India was the best performing regional peer in 2021

but has lagged behind its peers since peaking on October 21

Since peaking in October, has lagged many peers with an 8% correction, but still outperforms emerging markets

Market breadth contracted 40% (% of FTSE India shares that are above 200DMA), the lowest since the massive sell-off caused by COVID-19 in 2020, he added. 77% of FTSE India constituents are trading below their 200DMA, which seems to suggest a sharp decline is unlikely unless an extreme event occurs, said Amit Sachdeva, India Equity Strategist, Consumer & Retail Analyst at HSBC.

FTSE India's magnitude at 40% suggests broader sell-off...

Market width is now close to 40%

India has seen around $19 billion in FII outflows since the peak in October and around $15 billion in outflows since the start of the year. And currently, FII is moderately underweight India, with an 18.5% stake. The largest FII outflows come from financials (nearly 50% of global FII outflows), followed by IT and consumer staples.
India saw a higher decline in FII, relative to its regional peers, given its high valuation and the risk of sustained high crude prices hurting its macro story.
India has witnessed most of the capital outflows seen in Asian emerging markets

India has witnessed most of the capital outflows seen in Asian emerging markets

If the geopolitical uncertainty continues, FIIs could sell an additional $7 billion to $8 billion worth of stocks, reaching levels seen during the global financial crisis, HSBC noted.
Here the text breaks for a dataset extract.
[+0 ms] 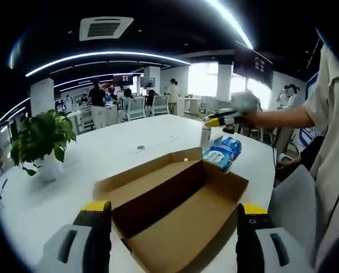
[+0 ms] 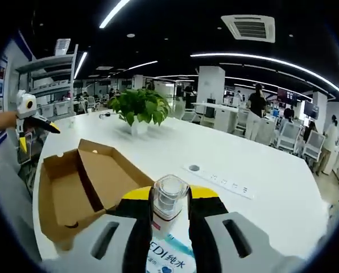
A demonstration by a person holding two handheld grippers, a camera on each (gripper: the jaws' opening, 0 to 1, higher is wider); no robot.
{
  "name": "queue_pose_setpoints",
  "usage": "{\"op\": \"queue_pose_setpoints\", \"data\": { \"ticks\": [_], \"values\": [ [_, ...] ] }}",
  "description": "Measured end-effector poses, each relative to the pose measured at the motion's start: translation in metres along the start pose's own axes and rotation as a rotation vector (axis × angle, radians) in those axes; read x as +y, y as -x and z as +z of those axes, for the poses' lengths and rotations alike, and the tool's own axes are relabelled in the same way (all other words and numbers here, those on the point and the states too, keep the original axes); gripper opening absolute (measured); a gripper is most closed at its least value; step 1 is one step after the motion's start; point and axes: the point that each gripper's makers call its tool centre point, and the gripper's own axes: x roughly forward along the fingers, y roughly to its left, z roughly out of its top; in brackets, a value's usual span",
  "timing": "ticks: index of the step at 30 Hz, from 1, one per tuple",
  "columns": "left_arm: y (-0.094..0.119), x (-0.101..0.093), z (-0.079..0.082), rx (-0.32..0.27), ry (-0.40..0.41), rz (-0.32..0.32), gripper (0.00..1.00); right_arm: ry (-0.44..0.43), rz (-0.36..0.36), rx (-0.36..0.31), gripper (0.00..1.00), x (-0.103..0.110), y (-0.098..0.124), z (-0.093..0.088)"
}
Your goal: Operate the shoe box by opening the lid, removing the specified soft item, and placing it in the target area until the item is outside and the box remains undamaged.
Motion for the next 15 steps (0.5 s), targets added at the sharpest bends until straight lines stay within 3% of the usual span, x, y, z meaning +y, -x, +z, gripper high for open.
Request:
{"op": "queue_pose_setpoints", "data": {
  "ticks": [7,15],
  "values": [
    [0.008,0.009,-0.007,0.011,0.013,0.029,0.93,0.055,-0.031,0.050,0.20,-0.020,-0.018,-0.020],
    [0.010,0.007,-0.014,0.017,0.039,0.047,0.91,0.105,-0.021,0.128,0.21,-0.024,-0.028,-0.044]
  ]
}}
Nonetheless, stronger DII flows to provide some cushion to the market, as domestic institutional inflows have already been an offsetting factor, with $21 billion in inflows since October 21. Retail flows, both directly and through systematic mutual fund investment plans (SIPs), supported the broader market, offsetting relentless FII selling, the report notes.
Retail feeds, both directly and through mutual fund systematic investment plans (SIPs), supported the broader market amid relentless FII selling. In fact, monthly SIP flows are up nearly 30% from pre-Covid levels.
The sectoral breakdown of FII flows suggests that the finance and information technology sectors accounted for more than 80% of total FII outflows, followed by consumer staples.
Consumer Discretionary, Real Estate and Utilities are the only sectors to have seen positive FII flows over the past 5-6 months.
Strong FII outflows reduced FII fund holdings of Indian equities to 18.5% (as a % of market cap), the lowest since January 2017. started to increase, but are still below March 2020 levels.